Only the lines below from the one that contains "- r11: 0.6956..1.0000" through the one that contains "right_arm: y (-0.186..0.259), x" should appear in your answer, exact and without pictures.

▸ **EXTRACTED ENTRIES**

========

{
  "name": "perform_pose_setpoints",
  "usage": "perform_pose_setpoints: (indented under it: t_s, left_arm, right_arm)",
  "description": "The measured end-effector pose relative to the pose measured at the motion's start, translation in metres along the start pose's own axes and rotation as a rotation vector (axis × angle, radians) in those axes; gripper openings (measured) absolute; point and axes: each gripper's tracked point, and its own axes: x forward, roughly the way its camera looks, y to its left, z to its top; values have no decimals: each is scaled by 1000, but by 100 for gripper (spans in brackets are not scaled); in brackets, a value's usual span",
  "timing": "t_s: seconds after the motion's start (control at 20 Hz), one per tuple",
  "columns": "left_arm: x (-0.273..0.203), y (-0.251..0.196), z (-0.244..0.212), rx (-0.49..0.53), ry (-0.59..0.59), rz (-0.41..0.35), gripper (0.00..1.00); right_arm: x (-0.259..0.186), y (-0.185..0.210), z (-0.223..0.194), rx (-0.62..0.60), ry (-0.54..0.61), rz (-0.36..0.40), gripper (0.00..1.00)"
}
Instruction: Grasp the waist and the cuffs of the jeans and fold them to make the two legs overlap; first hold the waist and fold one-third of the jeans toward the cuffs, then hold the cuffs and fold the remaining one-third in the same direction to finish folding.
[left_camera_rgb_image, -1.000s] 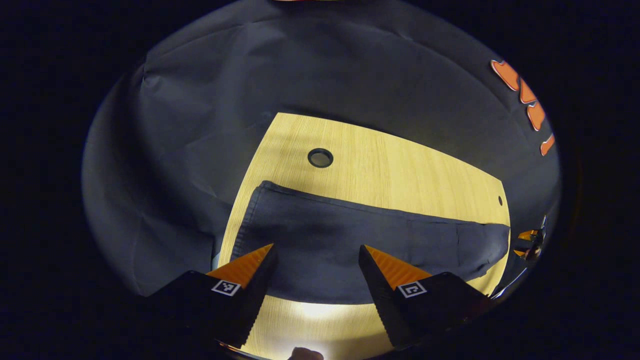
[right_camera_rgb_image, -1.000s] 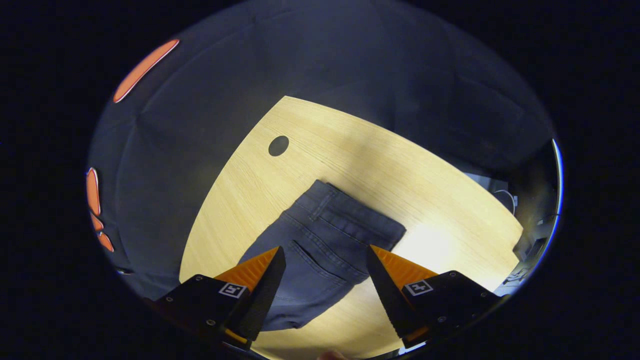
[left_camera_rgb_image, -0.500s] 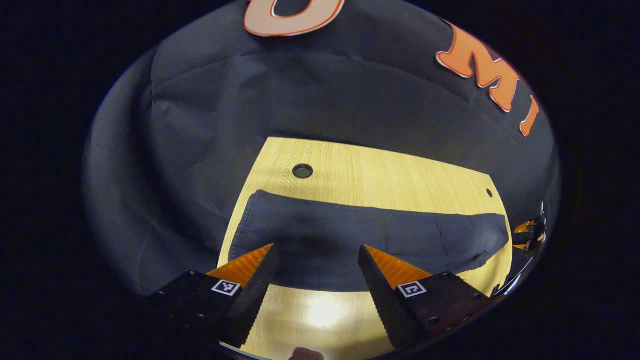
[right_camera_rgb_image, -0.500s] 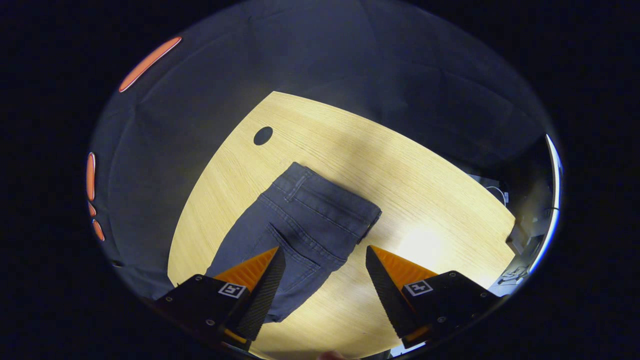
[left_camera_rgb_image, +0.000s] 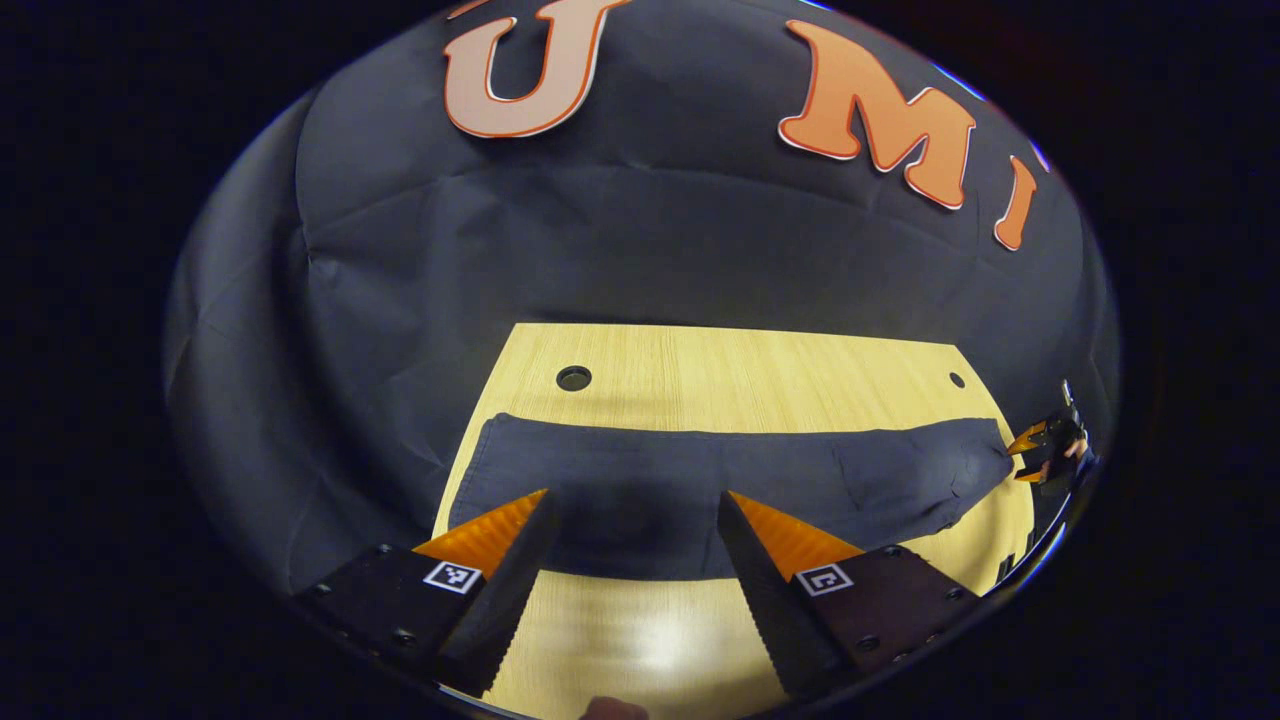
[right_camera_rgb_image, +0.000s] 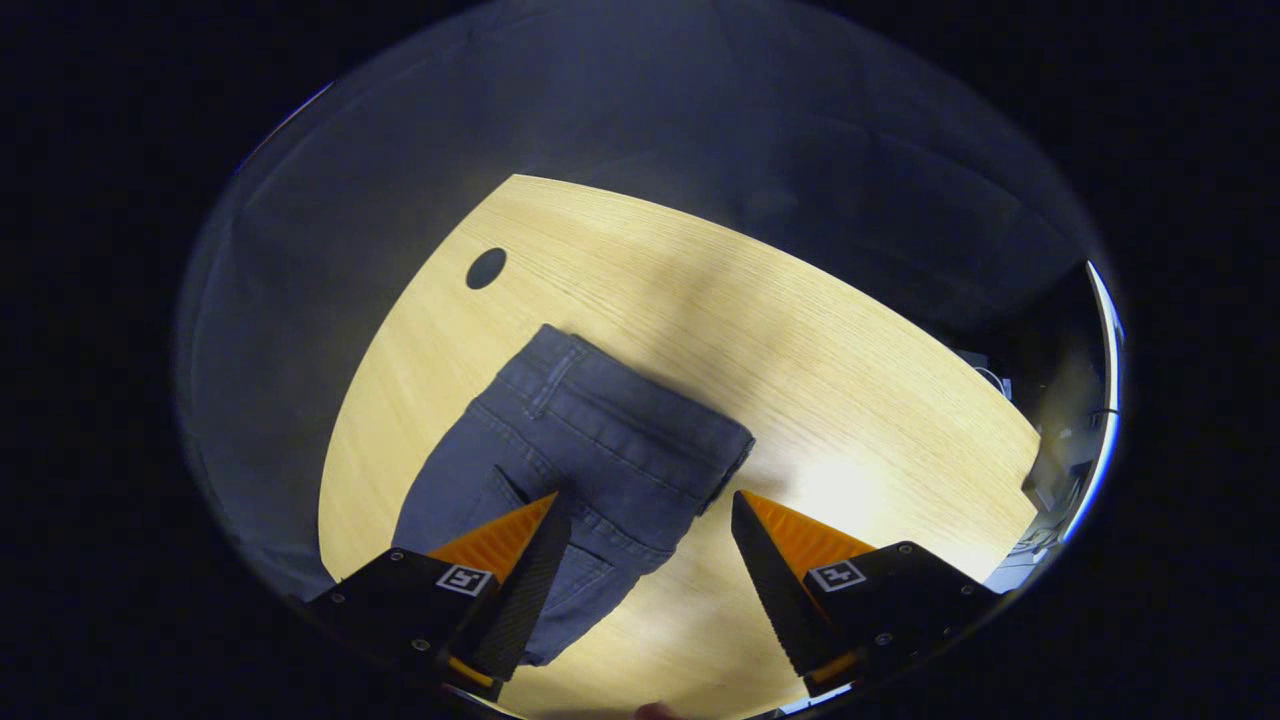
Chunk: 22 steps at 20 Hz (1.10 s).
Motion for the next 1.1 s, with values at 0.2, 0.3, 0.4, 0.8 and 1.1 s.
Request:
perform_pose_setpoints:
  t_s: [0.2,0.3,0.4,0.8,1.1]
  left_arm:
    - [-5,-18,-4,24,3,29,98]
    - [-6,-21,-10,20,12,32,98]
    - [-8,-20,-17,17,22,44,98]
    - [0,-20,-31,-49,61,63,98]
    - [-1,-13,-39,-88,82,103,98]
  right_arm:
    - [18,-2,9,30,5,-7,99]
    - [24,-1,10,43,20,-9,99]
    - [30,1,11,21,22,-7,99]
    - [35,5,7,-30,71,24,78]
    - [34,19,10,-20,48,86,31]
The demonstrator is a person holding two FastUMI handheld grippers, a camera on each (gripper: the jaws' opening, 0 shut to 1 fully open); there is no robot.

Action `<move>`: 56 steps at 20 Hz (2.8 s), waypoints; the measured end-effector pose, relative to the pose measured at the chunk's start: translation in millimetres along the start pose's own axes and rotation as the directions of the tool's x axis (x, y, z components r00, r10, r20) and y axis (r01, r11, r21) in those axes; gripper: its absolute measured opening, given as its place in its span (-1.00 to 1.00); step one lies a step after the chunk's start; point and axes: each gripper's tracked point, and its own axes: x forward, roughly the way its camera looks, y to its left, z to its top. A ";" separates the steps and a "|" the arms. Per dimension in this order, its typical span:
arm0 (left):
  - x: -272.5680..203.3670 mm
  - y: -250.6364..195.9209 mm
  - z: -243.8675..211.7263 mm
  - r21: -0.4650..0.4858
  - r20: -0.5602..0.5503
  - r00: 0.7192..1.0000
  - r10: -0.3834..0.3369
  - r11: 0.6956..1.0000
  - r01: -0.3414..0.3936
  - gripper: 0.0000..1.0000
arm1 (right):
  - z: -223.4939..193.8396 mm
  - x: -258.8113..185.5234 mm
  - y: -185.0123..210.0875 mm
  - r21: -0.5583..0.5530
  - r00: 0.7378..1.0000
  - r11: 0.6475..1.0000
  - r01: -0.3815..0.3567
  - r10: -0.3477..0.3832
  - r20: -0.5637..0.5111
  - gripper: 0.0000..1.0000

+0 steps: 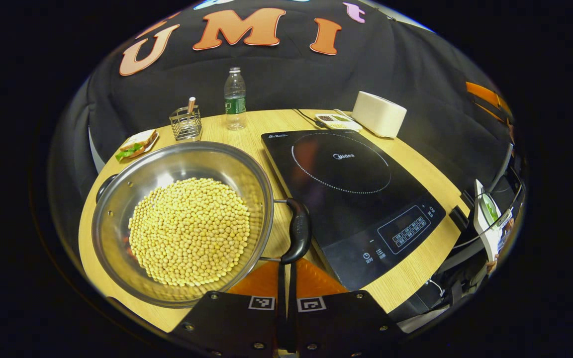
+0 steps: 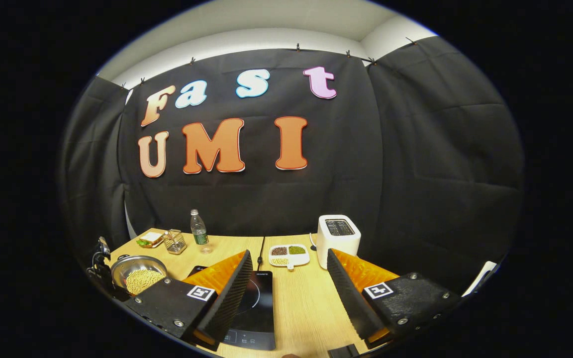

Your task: First push the handle of the pot to place it horizontally, then grasp the pot with both hands and set it on the induction cooktop.

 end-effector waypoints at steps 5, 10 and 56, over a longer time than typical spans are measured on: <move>12.5 -1.9 9.7 0.010 0.007 1.000 -0.005 1.000 0.005 -0.96 | -0.6 1.2 -3.9 0.003 1.000 1.000 0.011 -0.011 -0.004 0.87; 21.6 -2.7 18.6 0.012 0.011 1.000 -0.014 1.000 0.014 -0.92 | -1.9 2.6 -3.3 -0.008 1.000 1.000 0.015 -0.015 -0.008 0.87; -52.8 64.8 85.5 -0.036 0.266 0.961 0.077 0.997 -0.070 -0.96 | 4.3 -5.4 40.7 -0.034 1.000 0.999 0.017 -0.017 0.000 0.87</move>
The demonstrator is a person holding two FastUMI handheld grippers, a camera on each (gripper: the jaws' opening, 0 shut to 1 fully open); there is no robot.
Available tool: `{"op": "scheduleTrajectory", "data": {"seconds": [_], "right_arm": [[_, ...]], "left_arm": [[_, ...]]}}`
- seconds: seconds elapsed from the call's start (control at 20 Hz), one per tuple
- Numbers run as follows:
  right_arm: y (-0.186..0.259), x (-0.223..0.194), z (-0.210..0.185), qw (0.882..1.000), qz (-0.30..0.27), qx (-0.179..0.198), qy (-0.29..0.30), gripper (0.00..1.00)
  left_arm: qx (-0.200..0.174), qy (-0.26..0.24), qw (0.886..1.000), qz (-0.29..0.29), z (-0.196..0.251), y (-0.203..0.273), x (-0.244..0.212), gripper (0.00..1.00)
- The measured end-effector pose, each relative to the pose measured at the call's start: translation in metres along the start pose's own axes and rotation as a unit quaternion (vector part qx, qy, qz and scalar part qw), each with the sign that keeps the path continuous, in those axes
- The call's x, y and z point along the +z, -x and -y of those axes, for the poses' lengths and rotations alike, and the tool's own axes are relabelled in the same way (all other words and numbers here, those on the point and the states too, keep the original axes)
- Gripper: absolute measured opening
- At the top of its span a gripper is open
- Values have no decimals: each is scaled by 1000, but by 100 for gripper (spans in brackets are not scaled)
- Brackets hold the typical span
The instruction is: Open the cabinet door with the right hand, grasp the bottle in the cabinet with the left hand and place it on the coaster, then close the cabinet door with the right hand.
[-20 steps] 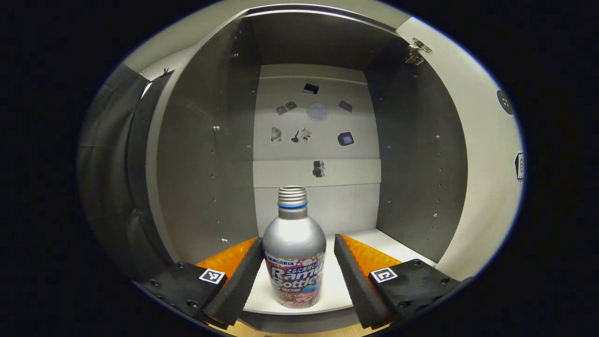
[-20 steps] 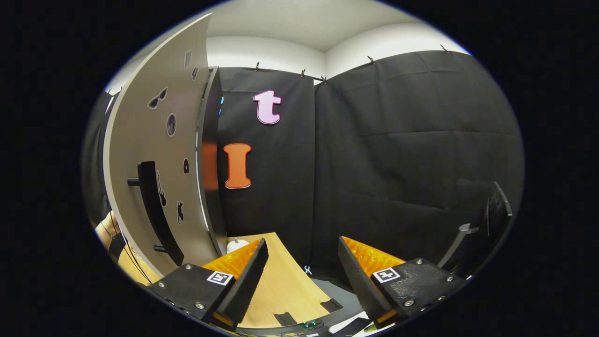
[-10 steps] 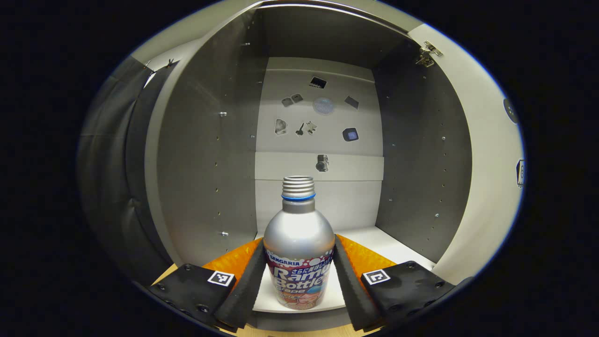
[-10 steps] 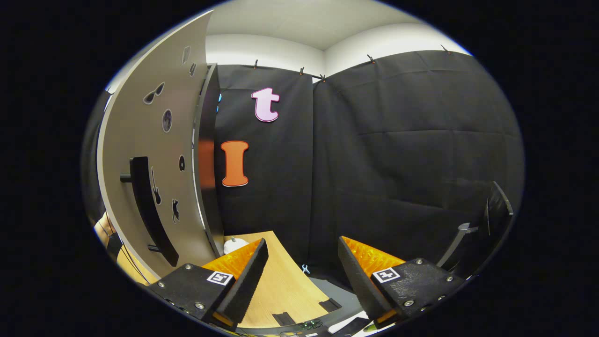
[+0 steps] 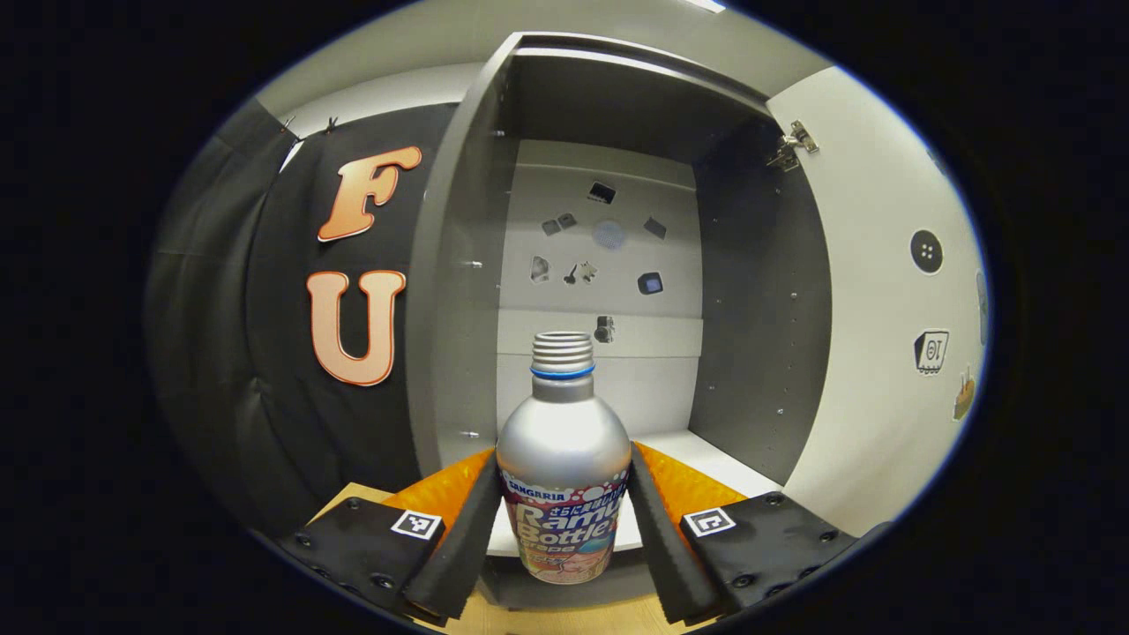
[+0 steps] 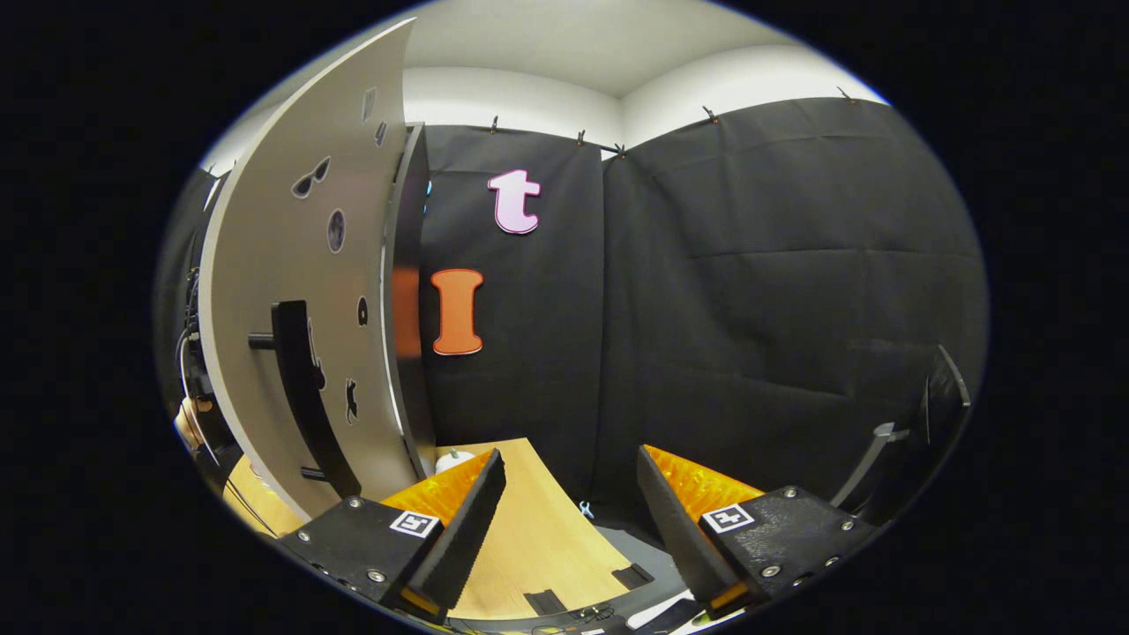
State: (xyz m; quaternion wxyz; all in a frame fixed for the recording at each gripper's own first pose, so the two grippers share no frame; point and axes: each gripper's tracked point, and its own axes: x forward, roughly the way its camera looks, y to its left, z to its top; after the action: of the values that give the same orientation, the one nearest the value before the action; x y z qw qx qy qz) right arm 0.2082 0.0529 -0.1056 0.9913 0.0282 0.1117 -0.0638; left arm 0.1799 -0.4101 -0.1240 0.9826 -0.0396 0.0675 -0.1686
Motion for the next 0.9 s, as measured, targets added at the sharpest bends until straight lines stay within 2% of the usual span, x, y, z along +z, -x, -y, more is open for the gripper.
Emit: {"op": "scheduleTrajectory", "data": {"seconds": [0.25, 0.3, 0.4, 0.5, 0.55, 0.6, 0.65, 0.75, 0.8, 0.85, 0.9], "right_arm": [[4, 0, -7, 1000, -1, 18, 0, 98], [4, 0, -8, 1000, -1, 21, 0, 93], [6, 1, -10, 1000, -1, 27, 1, 93], [8, 1, -12, 999, 2, 32, 3, 93], [9, 2, -13, 999, 3, 34, 3, 98], [10, 2, -14, 999, 4, 36, 3, 98], [10, 3, -14, 999, 4, 38, 4, 93], [12, 3, -15, 999, 4, 39, 5, 93], [13, 3, -16, 999, 4, 40, 6, 98], [14, 4, -15, 999, 3, 41, 7, 98], [16, 3, -15, 999, 2, 42, 8, 93]], "left_arm": [[13, -27, 1000, 10, -26, 44, 3, 82], [16, -32, 999, 9, -31, 52, 0, 84], [21, -37, 999, 4, -41, 67, -8, 87], [25, -36, 999, 0, -49, 80, -16, 83], [29, -36, 999, -3, -55, 87, -21, 83], [33, -35, 999, -5, -61, 93, -25, 87], [37, -33, 999, -8, -66, 99, -31, 87], [40, -23, 999, -15, -76, 113, -45, 87], [42, -17, 999, -20, -80, 119, -53, 83], [44, -12, 999, -23, -86, 125, -61, 83], [45, -7, 999, -24, -91, 131, -69, 85]]}}
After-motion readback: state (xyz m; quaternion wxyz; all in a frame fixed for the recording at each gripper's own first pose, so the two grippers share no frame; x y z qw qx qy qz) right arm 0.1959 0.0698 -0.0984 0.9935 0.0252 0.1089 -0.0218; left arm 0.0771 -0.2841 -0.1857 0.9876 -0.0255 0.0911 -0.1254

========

▸ **EXERCISE ANSWER**
  - r11: 0.6956..1.0000
  - r01: -0.3414..0.3936
  - gripper: 0.0000..1.0000
arm1 (right):
  - z: -223.4939..193.8396 mm
  - x: -258.8113..185.5234 mm
  - y: -185.0123..210.0875 mm
  - r21: -0.5583..0.5530
  - r00: 0.7378..1.0000
  - r11: 0.6475..1.0000
  - r01: -0.3815..0.3567
  - r10: -0.3477..0.3832
  - r20: -0.5637..0.5111
  - gripper: 0.0000..1.0000

+0 steps: 
+0 steps: 

Your task: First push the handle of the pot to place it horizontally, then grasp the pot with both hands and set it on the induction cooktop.

 end-effector waypoints at steps 5, 10 and 56, over a longer time than typical spans are measured on: <move>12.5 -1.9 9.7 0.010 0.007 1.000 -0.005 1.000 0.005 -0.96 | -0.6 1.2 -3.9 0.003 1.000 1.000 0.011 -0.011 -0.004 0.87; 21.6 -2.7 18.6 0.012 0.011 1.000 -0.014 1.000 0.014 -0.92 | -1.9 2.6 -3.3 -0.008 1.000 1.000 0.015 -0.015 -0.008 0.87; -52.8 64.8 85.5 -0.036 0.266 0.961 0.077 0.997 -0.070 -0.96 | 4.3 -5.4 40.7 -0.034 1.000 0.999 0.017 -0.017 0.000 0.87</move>
The demonstrator is a person holding two FastUMI handheld grippers, a camera on each (gripper: the jaws' opening, 0 shut to 1 fully open); there is no robot.
Available tool: `{"op": "scheduleTrajectory", "data": {"seconds": [_], "right_arm": [[_, ...]], "left_arm": [[_, ...]]}}`
- seconds: seconds elapsed from the call's start (control at 20 Hz), one per tuple
- Numbers run as follows:
  right_arm: y (-0.186..0.259), x (-0.223..0.194), z (-0.210..0.185), qw (0.882..1.000), qz (-0.30..0.27), qx (-0.179..0.198), qy (-0.29..0.30), gripper (0.00..1.00)

Nothing else is needed, and the exercise is over.